(YOUR ASSIGNMENT)
Restate exactly the lines from the top of the listing below to the line containing "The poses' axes"; the remaining lines are not wanted.

*** Begin section ***

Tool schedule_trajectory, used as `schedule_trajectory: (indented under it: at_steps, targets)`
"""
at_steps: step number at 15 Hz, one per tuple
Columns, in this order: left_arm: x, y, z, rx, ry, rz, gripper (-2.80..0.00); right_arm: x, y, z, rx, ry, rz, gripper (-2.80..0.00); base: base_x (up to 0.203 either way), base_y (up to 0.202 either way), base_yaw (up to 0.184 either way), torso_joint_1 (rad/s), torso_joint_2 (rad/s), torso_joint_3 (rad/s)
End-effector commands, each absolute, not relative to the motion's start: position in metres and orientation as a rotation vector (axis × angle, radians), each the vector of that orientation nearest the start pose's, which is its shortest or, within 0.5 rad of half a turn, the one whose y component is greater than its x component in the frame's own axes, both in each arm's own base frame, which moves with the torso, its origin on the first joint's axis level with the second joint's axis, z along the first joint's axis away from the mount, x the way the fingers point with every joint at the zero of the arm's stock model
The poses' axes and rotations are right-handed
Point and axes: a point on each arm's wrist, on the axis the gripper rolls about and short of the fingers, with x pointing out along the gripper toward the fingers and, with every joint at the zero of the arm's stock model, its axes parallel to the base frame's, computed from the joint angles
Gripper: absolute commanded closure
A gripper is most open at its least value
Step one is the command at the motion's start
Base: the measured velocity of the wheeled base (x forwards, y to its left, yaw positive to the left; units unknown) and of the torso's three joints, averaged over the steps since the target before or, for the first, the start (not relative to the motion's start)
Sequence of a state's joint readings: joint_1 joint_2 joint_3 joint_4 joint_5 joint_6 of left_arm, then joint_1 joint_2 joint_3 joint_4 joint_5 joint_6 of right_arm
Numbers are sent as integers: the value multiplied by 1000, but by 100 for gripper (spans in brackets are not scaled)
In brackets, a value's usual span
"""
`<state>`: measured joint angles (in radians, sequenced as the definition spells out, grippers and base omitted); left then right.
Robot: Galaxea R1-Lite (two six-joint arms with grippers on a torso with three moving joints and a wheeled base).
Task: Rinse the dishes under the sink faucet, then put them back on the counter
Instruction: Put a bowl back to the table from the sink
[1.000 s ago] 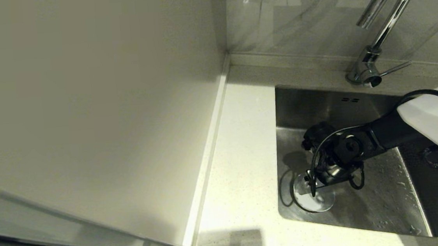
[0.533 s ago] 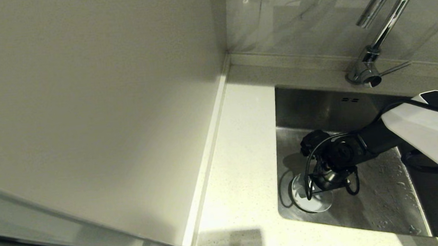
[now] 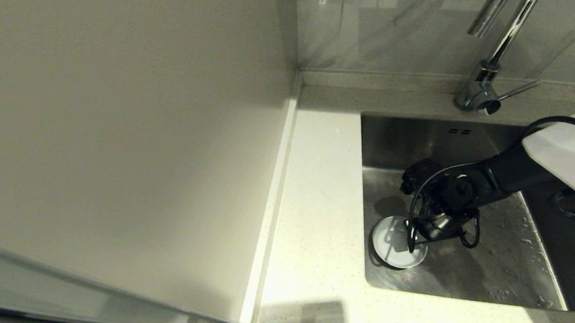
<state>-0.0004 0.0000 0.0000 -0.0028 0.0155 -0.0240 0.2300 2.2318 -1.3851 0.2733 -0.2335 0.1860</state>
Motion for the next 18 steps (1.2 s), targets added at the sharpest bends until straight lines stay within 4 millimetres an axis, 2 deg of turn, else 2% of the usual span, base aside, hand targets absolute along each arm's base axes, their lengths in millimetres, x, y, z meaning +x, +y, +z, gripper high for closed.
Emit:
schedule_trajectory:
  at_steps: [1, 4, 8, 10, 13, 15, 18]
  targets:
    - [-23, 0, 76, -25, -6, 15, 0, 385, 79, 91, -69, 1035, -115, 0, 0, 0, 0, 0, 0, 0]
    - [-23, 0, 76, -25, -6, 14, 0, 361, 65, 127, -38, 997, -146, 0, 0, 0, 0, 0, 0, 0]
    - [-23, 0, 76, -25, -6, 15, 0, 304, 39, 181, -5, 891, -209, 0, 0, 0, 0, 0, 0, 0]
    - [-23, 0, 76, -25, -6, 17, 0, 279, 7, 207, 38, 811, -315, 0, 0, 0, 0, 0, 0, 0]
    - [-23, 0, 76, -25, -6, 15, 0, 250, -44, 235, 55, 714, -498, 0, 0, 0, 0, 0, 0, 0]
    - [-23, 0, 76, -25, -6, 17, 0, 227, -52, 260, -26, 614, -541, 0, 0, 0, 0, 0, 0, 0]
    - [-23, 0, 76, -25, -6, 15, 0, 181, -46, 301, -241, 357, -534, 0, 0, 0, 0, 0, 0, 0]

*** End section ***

(SOLUTION FOR THIS PROBLEM)
Tool schedule_trajectory, used as `schedule_trajectory: (indented under it: at_steps, targets)`
"""
at_steps: step number at 15 Hz, one per tuple
Columns, in this order: left_arm: x, y, z, rx, ry, rz, gripper (-2.80..0.00); right_arm: x, y, z, rx, ry, rz, gripper (-2.80..0.00); base: base_x (up to 0.203 either way), base_y (up to 0.202 either way), base_yaw (up to 0.184 either way), torso_joint_1 (rad/s), torso_joint_2 (rad/s), torso_joint_3 (rad/s)
End-effector commands, each absolute, not relative to the motion's start: position in metres and orientation as a rotation vector (axis × angle, radians), each the vector of that orientation nearest the start pose's, which is its shortest or, within 0.5 rad of half a turn, the one whose y component is greater than its x component in the frame's own axes, both in each arm's own base frame, which moves with the torso, its origin on the first joint's axis level with the second joint's axis, z along the first joint's axis away from the mount, x the way the fingers point with every joint at the zero of the arm's stock model
The poses' axes and rotations are right-handed

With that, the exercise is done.